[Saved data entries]
Start of Block
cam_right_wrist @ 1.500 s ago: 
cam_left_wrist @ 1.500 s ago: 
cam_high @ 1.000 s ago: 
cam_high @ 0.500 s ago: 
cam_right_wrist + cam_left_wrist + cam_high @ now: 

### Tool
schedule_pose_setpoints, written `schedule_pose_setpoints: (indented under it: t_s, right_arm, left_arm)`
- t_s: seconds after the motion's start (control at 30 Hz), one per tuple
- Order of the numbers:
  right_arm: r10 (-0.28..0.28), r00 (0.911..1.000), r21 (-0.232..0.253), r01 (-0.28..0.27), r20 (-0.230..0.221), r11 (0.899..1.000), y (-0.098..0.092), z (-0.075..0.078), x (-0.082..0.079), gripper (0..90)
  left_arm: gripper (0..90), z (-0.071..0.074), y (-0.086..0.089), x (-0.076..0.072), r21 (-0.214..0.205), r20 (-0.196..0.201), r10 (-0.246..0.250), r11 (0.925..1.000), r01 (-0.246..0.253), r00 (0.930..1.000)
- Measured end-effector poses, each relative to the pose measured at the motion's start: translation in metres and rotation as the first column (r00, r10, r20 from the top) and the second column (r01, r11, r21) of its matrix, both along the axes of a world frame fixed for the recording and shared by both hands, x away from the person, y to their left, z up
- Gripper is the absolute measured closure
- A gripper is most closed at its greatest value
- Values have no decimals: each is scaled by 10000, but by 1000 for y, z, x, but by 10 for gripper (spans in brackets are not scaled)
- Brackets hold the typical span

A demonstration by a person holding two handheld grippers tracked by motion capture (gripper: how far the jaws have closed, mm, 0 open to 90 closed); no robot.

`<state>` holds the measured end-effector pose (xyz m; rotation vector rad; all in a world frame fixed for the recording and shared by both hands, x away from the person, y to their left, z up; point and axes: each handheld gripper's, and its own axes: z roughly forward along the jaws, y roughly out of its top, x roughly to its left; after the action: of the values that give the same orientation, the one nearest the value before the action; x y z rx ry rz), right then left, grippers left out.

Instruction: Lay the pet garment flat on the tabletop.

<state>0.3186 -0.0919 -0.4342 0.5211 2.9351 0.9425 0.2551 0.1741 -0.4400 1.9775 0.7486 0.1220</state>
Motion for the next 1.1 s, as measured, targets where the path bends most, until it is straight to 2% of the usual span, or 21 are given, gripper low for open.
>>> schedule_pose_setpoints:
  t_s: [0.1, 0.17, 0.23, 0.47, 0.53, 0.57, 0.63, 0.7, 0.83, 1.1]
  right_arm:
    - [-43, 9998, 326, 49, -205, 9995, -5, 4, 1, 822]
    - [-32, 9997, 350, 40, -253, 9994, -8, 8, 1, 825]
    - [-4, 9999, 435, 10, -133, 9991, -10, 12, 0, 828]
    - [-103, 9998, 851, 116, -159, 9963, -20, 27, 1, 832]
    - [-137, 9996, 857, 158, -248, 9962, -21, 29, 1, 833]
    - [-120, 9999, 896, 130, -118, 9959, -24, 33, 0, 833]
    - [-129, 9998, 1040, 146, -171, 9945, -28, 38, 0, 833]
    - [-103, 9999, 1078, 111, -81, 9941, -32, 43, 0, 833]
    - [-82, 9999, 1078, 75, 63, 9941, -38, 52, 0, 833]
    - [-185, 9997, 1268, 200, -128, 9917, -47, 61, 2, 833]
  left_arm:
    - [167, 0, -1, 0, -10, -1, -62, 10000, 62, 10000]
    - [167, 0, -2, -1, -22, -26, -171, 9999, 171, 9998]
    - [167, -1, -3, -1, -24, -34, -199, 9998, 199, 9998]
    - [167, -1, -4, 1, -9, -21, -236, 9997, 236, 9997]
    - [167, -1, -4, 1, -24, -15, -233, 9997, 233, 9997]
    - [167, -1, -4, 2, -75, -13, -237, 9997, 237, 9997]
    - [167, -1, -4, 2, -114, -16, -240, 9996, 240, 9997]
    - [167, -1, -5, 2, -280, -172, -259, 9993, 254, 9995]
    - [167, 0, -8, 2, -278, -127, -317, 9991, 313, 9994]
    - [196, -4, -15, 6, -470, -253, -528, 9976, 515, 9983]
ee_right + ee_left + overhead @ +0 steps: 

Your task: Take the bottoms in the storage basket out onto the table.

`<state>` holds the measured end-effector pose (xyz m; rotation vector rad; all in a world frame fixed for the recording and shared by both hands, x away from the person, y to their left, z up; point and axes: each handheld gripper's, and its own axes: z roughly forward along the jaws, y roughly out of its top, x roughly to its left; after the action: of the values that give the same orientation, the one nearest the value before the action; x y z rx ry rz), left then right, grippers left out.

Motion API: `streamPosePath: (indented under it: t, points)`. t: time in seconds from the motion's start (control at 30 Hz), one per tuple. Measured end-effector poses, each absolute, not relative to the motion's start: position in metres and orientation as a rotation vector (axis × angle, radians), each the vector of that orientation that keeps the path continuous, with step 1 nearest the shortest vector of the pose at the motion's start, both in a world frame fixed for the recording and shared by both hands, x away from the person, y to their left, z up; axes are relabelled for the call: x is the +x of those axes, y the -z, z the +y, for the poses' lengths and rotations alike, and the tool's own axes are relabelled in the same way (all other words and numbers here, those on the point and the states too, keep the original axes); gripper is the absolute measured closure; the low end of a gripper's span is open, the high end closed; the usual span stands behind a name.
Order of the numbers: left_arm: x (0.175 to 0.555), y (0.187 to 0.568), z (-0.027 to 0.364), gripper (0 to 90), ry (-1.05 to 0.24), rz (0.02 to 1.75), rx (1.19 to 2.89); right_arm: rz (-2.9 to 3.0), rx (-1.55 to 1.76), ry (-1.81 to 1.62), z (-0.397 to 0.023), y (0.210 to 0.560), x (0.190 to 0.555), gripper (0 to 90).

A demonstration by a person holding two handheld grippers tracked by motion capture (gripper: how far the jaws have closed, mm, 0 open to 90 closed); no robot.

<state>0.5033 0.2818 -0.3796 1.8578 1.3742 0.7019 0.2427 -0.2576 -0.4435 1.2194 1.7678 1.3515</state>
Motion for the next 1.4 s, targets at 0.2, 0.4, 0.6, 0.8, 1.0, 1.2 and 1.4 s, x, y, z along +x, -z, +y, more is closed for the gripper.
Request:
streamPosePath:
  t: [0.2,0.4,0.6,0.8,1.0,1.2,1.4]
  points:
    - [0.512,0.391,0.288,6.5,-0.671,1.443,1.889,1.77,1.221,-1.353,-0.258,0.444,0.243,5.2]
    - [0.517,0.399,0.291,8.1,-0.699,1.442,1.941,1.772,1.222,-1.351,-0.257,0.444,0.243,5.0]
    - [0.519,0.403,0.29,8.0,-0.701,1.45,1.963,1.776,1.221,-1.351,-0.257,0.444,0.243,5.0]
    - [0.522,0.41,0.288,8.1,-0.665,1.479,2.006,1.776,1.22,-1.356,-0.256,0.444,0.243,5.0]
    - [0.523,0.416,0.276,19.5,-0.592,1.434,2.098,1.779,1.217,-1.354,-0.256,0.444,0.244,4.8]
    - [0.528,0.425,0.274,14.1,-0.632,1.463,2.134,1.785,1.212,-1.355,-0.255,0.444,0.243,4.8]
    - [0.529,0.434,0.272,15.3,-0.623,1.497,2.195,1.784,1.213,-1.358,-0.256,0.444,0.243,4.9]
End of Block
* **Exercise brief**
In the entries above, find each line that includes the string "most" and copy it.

* **Worked solution**
- A gripper is most closed at its greatest value
Motion for the next 1.1 s, as measured, targets where the path bends most, until it is straight to 2% of the usual span, or 21 are given, gripper low for open.

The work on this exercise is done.